Linux File System Stack – 2
A Linux file system is expected to handle (endure?) two types of data structure species, Dentries & Inodes, they are indeed defining characteristic of a file system running inside the Linux kernel. For example a path “/sludge/mastodon” contains three elements, “/” , “sludge” & “mastodon”, so each of them will have its own own personal dentry and inode. Among a lot of other stuff a dentry encapsulates the name, a pointer to the parent dentry and also a pointer to the corresponding inode.
What happens when we type “cd /sludge/mastodon”?
Setting the current working directory involves pointing the process “task_struct” to the dentry associated with “mastodon”, now how can we locate that dentry? We can imagine the following steps.
- “/” at the beginning of the string indicates root
- Now the root dentry is furnished during the file system mount so the VFS has a point where it can start its search for a file or a directory.
- A file system module is expected to have the capability to search for a child when the parent dentry is provided to it, so now VFS will request the dentry for “sludge” by providing its parent dentry (root).
- Now it up to the file system module to find the child entry using the parent dentry (*Parent Dentry also has a pointer to its own inode which should hold the key?*).
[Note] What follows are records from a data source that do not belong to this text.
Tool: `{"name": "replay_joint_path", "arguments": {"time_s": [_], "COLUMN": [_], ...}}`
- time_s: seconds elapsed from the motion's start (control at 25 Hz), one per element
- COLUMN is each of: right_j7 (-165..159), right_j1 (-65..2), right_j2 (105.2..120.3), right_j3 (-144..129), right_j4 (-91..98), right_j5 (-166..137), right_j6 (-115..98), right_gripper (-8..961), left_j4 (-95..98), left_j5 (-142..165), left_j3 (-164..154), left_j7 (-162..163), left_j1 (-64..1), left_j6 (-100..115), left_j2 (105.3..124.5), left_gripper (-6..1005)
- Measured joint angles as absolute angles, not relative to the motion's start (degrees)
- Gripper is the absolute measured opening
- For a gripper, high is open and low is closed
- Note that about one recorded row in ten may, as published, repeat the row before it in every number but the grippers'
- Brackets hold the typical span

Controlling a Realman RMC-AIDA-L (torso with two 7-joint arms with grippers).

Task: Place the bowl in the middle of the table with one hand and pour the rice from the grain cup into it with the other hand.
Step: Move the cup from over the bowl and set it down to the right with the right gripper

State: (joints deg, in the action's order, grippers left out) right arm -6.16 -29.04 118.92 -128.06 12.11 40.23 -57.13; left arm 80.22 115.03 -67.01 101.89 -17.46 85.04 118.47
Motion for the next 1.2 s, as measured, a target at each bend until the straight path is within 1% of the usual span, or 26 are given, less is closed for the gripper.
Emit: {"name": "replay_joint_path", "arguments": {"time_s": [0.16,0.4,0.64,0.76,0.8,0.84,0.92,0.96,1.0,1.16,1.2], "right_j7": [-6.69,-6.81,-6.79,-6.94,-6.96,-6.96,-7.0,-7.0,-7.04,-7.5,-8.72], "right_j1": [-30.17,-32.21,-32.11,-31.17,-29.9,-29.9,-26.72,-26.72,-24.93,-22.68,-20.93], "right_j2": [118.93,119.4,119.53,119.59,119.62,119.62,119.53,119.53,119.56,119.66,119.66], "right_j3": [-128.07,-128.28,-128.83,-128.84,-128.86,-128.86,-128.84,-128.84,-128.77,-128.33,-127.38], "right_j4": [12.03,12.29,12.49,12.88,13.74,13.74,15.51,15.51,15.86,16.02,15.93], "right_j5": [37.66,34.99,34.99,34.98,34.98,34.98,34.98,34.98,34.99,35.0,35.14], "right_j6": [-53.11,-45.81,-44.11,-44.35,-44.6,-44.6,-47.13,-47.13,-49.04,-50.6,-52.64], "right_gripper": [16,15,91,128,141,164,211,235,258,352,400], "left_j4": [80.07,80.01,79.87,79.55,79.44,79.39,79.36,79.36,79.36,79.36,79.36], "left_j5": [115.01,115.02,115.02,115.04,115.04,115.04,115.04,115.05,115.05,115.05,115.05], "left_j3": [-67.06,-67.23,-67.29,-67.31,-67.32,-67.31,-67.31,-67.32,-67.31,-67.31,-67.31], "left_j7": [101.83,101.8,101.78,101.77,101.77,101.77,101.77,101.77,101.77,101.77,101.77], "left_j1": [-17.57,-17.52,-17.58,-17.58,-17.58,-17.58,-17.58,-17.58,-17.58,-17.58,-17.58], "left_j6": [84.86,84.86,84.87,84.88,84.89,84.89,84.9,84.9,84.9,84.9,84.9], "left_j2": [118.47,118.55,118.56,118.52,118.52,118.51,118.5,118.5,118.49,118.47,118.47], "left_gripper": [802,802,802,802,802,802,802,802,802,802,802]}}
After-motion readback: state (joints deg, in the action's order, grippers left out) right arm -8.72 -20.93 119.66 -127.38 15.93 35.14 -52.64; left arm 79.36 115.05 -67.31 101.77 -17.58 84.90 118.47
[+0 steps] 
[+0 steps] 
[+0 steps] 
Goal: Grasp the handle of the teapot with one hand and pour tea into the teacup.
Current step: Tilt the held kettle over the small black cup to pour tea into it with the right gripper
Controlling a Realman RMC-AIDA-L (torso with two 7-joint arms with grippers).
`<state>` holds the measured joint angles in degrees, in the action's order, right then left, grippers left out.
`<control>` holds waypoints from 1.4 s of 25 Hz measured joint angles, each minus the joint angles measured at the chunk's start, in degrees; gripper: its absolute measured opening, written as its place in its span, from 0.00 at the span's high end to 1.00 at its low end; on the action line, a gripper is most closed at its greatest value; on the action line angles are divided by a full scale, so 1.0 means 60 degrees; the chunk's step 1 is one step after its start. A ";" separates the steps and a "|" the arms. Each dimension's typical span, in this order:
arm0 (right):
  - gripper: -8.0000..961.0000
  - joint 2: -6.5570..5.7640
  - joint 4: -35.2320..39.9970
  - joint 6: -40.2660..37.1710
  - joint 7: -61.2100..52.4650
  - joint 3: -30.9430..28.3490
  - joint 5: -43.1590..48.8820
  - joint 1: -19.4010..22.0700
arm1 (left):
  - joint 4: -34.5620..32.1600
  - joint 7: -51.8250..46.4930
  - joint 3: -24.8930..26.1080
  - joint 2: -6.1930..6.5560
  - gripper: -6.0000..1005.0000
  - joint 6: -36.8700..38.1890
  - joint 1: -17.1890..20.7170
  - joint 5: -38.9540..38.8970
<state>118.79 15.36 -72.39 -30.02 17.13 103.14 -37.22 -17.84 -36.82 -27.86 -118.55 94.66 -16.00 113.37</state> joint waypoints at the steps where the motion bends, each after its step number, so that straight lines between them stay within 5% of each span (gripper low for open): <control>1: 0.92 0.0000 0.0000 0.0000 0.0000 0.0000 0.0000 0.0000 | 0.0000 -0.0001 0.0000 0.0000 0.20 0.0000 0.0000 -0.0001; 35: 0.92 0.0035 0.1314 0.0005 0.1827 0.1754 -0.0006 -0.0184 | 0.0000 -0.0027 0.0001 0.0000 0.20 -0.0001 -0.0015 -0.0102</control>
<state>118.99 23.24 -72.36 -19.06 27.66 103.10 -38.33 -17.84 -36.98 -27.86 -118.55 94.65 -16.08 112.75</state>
The above steps will be repeated but this time the parent will be “sludge” and “mastodon” will be the child, eventually VFS will have a list of the Dentries in a path.
Linux is geared to run on sluggish hard disks buttressed with gargantuan DRAM memories. This might mean that there is this ocean of Dentries and Inodes cached in RAM & whenever a cache miss is encountered VFS tries to access it using the above steps by calling the file system module specific “look_up” function.
Fundamentally a file system module is only expected to work on top of inodes, Linux will request operations like creation and deletion of inodes, look up of inodes, linking of inodes and allocation of storage blocks for inodes.
Parsing of paths, control cache management are all abstracted in kernel as part of VFS and buffer management as part of block driver framework.
Lets try to look at how a simple operation like file read and write works!
Writing a new file:
- From user space pass the buffer to be written using the “write” system call.
- VFS allocates a kernel page and associates that with the write offset in the “address_space” of that inode (Yes, each inode has its own address_space!!).
- Every write needs to eventually end up in the storage device so the new page in the cache (in RAM) needs to be mapped to a block in the storage device, for this VFS calls the “get_block” interface of the the file system module and sets the mapping. Now we are all set!
- A copy_from_user_space routine moves the contents into that page and marks it as dirty
- Finally returns to the application.
Overwriting contents of a file differ in two aspects, one is that the offset being written to might already have a page allocated in the cache and the other is that it should be already mapped to a block in the storage so its just a matter of memcpy from user space to kernel space buffer. All the dirty pages are written when the kernel flusher threads kick in and at this point the storage mapping established will help the kernel identify to which storage block the page must go.
Reading a new file follows the similar steps but its just that the contents needs to be read from the device into the page and then into the user space buffer. If an updated page is encountered in the page cache then the device read is avoided and hence the reads will be faster.